Another big problem in the health industry is that the patients are being prescribed more pills than they need or even too many refills. The whole crisis in general already tells us that there really is no regulation in place. Maybe most doctors are not well informed on how opioids truly are. This would show the lack of training on prescription. Training in place will give reminders to doctors and to better prescribe what is needed. The CDC made guidelines to best prevent misuse of the drug. The guideline is to help Healthcare providers assist in finding ways to track prescription opioids so that they meet the guidelines on dosage, length of prescription, and chronic use. This will help prevent those prescribed from accumulating more than needed. With this training the doctors would be able to prescribe the correct and safe amount. A study stated that just taking opioid pain relief for 3 days in a row will most likely cause you to have opioid dependency. This alone already shows us how strong the pain reliever is. Before all the regulations, doctors were prescribing amounts and refills that were never following guidelines so that patients don’t grow dependency for the drug. There may be many solutions but, “Experts agree fixing the opioid epidemic will take a combination of solutions. But it’s a question of priorities: Which approaches will be most effective and most efficient? What is the best use of resources?” (Katz, “Short Answers”). This statement makes sense because we all want to explore and see what all our options are before we agree that a method is the best. The money that is provided is limited and therefore we can only do so much.

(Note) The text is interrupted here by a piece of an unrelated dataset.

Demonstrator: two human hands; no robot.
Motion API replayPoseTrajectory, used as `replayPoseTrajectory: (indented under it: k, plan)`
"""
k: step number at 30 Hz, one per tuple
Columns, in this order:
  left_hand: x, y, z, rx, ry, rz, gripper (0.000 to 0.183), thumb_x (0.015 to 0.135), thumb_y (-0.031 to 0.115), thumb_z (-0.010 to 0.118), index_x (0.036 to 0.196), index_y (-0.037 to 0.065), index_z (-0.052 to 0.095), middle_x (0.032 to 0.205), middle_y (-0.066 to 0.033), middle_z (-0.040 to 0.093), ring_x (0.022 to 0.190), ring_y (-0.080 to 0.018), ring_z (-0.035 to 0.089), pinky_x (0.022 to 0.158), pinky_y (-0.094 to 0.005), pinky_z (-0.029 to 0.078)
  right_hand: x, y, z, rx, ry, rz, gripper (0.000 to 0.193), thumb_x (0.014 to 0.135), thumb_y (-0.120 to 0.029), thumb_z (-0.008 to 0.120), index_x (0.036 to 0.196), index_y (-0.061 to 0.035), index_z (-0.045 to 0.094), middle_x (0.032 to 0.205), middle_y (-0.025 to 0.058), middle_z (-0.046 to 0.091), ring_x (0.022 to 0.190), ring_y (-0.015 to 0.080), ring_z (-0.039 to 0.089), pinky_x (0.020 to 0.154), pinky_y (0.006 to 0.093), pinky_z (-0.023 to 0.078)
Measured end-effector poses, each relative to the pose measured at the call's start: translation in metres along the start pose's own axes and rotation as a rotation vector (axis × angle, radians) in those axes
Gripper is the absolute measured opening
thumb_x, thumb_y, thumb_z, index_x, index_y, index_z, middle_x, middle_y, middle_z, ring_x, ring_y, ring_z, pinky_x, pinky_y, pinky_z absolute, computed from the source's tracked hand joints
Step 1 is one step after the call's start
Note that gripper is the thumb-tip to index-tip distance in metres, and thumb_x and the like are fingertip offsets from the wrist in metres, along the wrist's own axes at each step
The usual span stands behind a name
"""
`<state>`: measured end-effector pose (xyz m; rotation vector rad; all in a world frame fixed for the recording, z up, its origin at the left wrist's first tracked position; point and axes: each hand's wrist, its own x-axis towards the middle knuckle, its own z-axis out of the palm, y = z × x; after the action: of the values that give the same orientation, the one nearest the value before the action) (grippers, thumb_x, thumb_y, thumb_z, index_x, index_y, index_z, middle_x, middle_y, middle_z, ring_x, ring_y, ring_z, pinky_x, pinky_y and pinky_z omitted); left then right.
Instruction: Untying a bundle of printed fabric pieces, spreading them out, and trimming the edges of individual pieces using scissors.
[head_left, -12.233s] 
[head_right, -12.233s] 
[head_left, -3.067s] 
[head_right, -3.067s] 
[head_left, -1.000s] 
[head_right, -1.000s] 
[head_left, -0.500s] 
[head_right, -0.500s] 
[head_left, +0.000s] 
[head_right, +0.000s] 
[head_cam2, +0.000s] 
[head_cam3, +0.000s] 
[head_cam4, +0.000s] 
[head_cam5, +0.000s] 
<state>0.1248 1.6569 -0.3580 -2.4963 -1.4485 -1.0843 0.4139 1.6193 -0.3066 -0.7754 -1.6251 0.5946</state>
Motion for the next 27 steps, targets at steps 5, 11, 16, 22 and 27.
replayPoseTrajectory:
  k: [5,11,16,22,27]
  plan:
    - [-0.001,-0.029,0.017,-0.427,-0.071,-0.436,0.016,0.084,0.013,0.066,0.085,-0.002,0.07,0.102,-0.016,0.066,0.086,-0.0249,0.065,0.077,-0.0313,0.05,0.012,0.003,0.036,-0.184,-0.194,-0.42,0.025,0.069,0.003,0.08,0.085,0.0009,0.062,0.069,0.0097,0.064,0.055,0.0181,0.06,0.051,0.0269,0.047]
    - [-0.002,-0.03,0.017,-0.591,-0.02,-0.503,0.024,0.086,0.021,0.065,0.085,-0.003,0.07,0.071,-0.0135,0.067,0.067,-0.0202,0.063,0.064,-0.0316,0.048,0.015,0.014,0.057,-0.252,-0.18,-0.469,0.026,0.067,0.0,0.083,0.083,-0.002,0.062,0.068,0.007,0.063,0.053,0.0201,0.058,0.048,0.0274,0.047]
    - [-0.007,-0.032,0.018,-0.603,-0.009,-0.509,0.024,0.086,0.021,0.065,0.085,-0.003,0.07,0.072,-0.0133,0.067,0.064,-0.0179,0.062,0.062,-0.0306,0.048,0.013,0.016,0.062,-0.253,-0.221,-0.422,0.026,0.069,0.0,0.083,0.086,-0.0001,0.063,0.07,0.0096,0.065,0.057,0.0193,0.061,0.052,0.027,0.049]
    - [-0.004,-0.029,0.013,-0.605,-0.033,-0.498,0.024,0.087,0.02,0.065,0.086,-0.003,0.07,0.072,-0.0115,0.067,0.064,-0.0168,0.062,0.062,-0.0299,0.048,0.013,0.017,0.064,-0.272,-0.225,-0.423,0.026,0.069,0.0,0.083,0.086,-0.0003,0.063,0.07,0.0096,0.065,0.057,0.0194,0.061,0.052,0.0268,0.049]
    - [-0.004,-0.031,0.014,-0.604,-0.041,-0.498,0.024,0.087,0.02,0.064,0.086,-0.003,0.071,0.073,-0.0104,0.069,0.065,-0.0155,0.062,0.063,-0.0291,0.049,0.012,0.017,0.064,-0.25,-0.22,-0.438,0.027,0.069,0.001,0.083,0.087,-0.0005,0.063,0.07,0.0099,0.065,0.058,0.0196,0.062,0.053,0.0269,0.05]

The best way for knowledge is always by hearing those who have fought and survived the addiction. Even though not everyone gets a happy ending, we can still learn from what they’ve gone though. By humanizing the unimaginable numbers with the personal stories of those that have experienced the impact opioids have, this is offering hope across the healthcare landscape with data-driven insights to bring meaningful change by focusing on prevention, treatment, and support. When we learn about how others overcame their struggles, it makes us want to do the same. This helps healthcare providers know that they’re making a difference and that they are doing things correctly. I believe hard work is contagious and we all need help to get better. Fighting alone without any support will most definitely make you fail. Through the education of this matter, we could prevent this problem from getting any worse. Like other chronic medical conditions, opioid abuse is treatable, with a better chance for recovery if effective therapy and long-term support are put in place and tailored to the individual’s needs.

Some ask if there are any alternatives that we can use instead of opioids. There was a recent study that had patients use both Tylenol and ibuprofen and another group using opioid prescribed pain-killers. It was then found out that they all had the same amount of pain relief from the medication. There was not much of a difference between pain relief from them all. The only big difference was that opioids can get out of control while non-opioid alternatives were completely safe from addiction. These alternatives would be best used with those with chronic pain. These basic pain relief medications are easy to get because they are not over the counter so therefore won’t require a prescription. Most doctors would recommend just going into physical therapy or exercising. Pain relief medications are only used for a quick response so that we can forget about it until it comes back.